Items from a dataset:

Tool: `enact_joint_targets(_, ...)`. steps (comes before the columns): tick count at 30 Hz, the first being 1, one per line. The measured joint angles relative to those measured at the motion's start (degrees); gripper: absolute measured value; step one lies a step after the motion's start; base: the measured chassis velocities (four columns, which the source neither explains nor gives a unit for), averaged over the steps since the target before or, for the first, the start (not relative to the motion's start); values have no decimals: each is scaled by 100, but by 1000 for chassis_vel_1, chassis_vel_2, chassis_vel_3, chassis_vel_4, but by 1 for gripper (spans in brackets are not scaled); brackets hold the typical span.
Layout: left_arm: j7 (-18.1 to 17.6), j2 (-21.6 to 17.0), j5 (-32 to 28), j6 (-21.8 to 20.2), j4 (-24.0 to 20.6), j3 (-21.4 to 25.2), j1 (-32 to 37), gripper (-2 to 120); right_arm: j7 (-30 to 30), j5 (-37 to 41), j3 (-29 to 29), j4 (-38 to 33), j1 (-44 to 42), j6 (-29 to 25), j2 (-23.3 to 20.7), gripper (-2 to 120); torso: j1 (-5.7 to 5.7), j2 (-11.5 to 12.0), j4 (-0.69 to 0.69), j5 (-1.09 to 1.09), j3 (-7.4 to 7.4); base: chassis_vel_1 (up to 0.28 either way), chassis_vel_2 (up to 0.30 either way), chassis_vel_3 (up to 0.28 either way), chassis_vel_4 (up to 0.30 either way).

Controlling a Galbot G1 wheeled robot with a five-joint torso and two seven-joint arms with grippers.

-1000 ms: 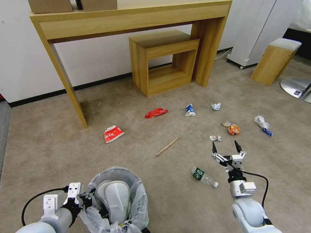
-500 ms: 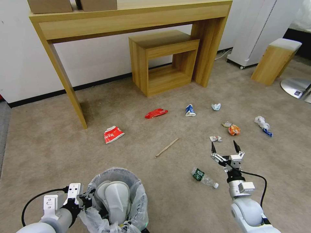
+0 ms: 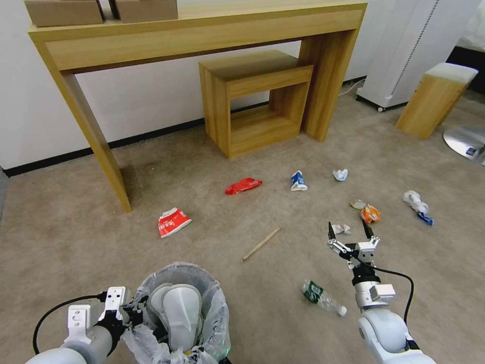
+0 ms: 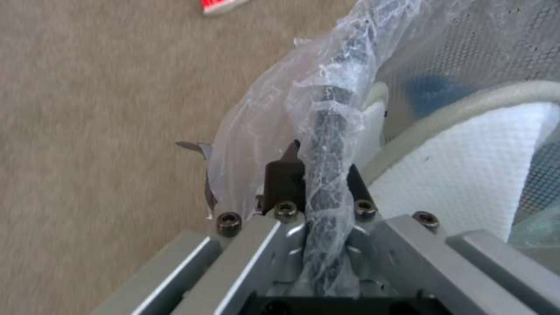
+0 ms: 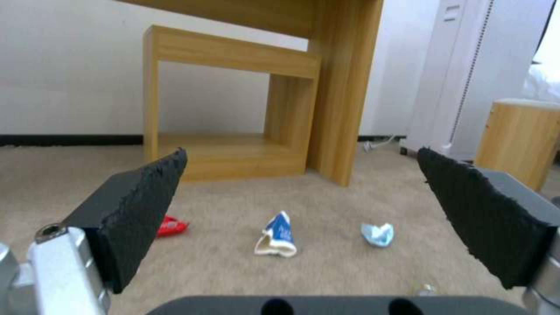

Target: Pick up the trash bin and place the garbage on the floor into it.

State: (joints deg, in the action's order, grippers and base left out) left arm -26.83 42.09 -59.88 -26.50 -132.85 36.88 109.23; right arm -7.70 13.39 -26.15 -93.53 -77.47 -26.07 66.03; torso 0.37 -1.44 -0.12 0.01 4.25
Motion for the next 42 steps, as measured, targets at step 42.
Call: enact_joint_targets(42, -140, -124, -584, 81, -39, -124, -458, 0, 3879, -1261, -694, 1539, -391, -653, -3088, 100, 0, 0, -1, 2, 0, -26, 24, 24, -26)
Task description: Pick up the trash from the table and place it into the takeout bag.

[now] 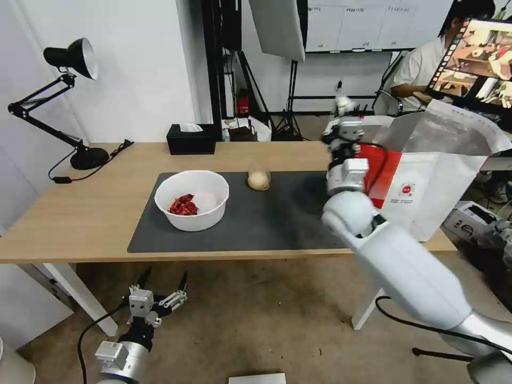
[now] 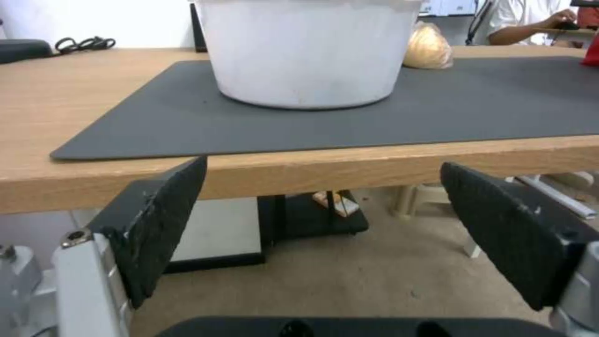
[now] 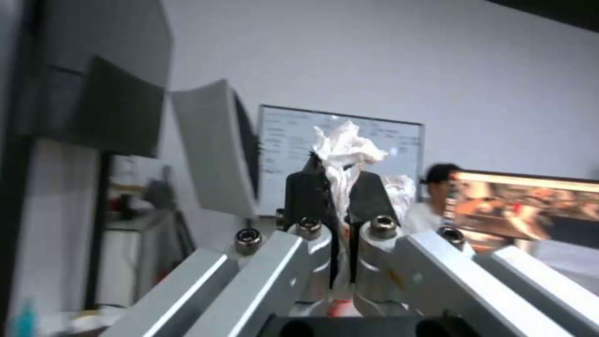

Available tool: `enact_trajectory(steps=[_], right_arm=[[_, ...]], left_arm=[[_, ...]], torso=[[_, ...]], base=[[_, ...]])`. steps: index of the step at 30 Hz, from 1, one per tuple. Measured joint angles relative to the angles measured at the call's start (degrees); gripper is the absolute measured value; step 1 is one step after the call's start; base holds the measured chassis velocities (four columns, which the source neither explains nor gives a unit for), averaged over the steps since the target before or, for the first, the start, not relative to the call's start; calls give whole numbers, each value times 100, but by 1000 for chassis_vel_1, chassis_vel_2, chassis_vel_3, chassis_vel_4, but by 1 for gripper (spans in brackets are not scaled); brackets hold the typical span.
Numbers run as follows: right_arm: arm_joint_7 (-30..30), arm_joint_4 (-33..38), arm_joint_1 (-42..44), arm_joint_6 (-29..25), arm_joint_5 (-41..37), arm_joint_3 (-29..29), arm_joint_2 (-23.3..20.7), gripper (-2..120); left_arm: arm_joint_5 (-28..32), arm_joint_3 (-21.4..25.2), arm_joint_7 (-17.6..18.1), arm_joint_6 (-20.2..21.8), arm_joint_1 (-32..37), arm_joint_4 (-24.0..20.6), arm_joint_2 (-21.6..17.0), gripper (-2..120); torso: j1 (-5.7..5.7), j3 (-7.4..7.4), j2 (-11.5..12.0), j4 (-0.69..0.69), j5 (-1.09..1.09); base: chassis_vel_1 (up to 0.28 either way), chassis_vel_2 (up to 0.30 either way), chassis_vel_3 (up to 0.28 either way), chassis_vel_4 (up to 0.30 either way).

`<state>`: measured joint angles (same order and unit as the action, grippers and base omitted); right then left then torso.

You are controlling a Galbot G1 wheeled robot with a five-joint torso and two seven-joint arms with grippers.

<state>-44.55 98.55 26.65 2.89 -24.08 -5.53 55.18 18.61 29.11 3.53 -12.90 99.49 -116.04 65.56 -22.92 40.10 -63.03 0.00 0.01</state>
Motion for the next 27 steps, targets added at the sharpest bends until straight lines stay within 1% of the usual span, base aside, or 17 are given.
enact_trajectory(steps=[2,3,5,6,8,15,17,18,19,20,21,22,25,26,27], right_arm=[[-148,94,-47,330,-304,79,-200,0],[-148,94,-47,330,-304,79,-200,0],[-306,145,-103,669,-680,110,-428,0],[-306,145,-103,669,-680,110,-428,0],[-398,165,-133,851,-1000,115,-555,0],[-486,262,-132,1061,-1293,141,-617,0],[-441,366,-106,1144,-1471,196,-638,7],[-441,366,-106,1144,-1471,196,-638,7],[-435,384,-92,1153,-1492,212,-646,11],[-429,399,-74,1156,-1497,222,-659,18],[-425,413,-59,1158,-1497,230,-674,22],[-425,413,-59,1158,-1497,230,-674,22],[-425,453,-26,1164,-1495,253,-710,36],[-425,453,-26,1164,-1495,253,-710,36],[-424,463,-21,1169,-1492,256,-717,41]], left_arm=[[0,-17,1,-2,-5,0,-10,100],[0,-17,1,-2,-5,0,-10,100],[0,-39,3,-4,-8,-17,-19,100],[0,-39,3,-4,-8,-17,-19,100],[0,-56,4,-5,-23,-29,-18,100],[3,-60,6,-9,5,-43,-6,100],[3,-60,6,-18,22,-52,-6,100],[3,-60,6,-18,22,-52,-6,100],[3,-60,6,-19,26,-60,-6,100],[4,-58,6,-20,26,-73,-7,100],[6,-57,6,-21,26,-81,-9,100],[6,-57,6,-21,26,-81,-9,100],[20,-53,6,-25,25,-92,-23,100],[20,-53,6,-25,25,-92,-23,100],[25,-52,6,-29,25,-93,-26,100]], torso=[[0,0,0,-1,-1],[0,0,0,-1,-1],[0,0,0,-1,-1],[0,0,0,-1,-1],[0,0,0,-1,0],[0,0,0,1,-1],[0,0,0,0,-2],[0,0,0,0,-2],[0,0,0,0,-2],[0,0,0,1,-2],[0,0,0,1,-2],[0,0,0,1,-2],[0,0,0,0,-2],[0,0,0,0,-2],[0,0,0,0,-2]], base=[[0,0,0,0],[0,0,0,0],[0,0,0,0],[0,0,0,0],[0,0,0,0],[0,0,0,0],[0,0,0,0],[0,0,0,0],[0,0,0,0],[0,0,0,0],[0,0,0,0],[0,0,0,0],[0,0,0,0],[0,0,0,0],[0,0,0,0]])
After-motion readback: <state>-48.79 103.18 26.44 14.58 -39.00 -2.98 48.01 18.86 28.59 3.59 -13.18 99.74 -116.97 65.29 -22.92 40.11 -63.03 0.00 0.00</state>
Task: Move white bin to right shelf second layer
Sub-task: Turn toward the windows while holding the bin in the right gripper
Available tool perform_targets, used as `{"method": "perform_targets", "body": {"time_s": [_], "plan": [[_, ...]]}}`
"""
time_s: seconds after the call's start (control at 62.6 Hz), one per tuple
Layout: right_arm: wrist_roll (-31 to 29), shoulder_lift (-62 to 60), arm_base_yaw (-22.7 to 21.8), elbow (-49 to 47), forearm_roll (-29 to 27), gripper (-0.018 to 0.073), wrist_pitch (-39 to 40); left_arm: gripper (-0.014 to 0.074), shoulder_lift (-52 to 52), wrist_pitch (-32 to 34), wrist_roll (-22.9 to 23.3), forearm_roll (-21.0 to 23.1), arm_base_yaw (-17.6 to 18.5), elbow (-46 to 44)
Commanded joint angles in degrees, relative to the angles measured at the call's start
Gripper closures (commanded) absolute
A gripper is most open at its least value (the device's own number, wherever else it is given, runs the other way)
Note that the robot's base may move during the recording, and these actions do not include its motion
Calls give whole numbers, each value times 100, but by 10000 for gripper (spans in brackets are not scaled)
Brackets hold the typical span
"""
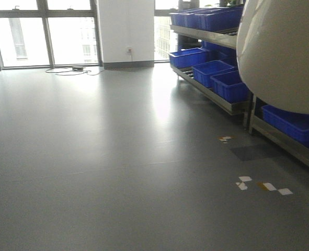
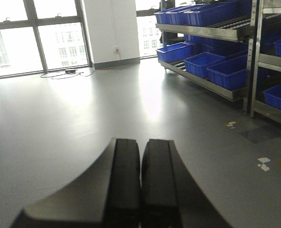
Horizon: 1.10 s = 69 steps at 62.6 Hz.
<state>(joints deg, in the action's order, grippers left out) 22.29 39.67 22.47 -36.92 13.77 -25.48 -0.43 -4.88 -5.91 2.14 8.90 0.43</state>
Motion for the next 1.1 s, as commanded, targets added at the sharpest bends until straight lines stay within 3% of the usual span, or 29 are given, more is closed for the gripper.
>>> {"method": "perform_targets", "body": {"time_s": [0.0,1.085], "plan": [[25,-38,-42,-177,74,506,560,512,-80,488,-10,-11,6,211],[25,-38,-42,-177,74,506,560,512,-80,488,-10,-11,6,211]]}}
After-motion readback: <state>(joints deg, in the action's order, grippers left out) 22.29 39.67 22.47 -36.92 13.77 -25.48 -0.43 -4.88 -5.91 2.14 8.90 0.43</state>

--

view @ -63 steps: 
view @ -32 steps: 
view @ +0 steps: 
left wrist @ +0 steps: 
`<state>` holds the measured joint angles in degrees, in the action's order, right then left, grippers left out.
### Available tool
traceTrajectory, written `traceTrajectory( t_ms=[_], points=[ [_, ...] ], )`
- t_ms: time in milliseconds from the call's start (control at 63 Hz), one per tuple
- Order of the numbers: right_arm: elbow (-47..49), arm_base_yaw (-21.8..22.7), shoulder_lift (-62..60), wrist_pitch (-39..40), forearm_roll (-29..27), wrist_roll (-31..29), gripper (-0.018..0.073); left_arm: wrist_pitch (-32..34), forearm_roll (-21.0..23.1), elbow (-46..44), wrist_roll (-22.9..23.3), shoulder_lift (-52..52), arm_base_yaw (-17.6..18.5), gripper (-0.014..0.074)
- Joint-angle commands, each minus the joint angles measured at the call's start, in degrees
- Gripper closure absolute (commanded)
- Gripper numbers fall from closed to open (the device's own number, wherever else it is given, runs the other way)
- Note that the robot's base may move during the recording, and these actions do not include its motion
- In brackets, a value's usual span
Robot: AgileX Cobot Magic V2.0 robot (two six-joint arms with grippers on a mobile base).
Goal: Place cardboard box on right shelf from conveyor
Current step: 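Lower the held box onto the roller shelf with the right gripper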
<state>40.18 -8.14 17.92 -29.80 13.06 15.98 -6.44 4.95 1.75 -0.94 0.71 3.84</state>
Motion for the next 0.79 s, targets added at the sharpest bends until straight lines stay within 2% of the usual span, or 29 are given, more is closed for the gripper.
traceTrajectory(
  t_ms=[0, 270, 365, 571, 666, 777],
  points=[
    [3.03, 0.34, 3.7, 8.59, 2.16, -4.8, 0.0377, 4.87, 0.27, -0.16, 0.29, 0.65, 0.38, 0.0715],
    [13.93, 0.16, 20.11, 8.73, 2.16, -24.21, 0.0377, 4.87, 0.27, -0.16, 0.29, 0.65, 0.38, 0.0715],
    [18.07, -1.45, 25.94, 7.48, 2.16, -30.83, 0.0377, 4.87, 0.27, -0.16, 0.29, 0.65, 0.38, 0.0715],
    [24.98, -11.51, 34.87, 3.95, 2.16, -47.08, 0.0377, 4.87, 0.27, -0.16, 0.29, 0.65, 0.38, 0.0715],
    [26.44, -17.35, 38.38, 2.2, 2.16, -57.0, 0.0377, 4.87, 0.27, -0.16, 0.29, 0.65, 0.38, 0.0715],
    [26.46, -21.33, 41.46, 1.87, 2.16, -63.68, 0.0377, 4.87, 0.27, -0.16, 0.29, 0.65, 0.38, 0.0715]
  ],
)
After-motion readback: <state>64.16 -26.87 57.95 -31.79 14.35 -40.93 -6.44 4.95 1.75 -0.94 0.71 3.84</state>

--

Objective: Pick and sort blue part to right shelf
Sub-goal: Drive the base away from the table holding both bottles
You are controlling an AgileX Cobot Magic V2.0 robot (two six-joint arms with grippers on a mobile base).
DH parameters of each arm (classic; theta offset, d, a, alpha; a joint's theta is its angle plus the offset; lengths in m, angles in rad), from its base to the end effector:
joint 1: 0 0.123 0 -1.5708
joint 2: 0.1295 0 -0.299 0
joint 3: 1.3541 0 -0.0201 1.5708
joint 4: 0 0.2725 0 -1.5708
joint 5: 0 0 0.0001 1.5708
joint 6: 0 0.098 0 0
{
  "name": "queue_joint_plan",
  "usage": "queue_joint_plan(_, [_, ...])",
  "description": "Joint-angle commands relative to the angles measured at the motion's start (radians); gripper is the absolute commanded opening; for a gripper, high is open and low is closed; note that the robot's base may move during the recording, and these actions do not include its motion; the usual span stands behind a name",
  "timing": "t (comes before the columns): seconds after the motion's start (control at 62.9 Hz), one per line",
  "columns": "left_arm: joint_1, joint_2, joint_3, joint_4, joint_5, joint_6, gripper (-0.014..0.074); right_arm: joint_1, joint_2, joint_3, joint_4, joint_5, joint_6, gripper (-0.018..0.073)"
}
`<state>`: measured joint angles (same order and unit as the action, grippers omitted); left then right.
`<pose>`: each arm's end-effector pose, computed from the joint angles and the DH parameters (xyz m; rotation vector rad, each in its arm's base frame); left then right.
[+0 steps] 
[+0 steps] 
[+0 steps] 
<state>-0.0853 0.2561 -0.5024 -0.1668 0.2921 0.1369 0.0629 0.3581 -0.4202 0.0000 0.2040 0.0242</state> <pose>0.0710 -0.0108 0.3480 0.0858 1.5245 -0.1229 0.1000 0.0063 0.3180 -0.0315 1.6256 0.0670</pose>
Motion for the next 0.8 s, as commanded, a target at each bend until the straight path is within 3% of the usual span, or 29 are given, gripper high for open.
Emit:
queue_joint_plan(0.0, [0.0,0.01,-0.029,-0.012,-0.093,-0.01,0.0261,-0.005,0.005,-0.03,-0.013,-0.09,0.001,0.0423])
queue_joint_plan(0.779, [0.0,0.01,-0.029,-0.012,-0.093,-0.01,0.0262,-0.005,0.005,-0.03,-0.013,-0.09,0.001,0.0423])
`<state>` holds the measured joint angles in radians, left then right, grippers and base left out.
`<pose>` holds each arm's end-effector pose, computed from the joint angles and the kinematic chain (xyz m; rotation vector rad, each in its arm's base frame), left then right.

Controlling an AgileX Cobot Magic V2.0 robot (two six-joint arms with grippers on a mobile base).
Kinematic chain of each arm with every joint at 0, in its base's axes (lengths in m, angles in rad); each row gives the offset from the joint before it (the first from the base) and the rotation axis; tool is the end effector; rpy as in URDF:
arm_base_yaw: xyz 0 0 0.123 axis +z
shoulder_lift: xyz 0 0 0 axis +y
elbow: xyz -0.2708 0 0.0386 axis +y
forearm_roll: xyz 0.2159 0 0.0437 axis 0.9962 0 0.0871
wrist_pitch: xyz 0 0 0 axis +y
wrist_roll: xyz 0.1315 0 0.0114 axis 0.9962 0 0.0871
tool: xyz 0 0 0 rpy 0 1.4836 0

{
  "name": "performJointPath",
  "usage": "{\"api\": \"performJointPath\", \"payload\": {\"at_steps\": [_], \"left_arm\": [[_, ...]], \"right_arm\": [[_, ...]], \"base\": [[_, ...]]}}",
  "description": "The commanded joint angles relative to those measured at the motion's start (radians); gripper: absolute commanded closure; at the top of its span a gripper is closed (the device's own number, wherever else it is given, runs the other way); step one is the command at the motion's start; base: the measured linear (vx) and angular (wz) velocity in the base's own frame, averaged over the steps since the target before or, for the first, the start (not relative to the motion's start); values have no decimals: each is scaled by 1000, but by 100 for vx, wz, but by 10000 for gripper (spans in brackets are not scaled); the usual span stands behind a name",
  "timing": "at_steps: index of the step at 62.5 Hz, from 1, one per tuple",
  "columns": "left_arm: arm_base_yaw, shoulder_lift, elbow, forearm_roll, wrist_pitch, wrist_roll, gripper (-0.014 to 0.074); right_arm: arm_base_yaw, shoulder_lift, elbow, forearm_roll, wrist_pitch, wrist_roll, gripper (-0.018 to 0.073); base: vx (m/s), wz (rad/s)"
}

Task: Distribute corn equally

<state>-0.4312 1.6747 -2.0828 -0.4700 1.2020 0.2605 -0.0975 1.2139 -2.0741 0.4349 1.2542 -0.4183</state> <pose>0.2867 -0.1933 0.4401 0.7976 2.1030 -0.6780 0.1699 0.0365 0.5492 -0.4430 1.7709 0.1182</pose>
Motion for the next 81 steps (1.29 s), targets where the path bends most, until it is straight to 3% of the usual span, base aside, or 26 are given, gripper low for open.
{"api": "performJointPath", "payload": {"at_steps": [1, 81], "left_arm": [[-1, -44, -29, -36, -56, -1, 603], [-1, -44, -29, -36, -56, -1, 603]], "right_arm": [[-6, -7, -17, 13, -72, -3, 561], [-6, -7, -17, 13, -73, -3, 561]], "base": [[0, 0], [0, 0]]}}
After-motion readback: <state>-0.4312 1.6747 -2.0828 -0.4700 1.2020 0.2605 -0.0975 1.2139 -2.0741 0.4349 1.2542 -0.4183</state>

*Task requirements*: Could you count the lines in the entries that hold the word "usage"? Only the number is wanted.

*Result of this exercise*: 2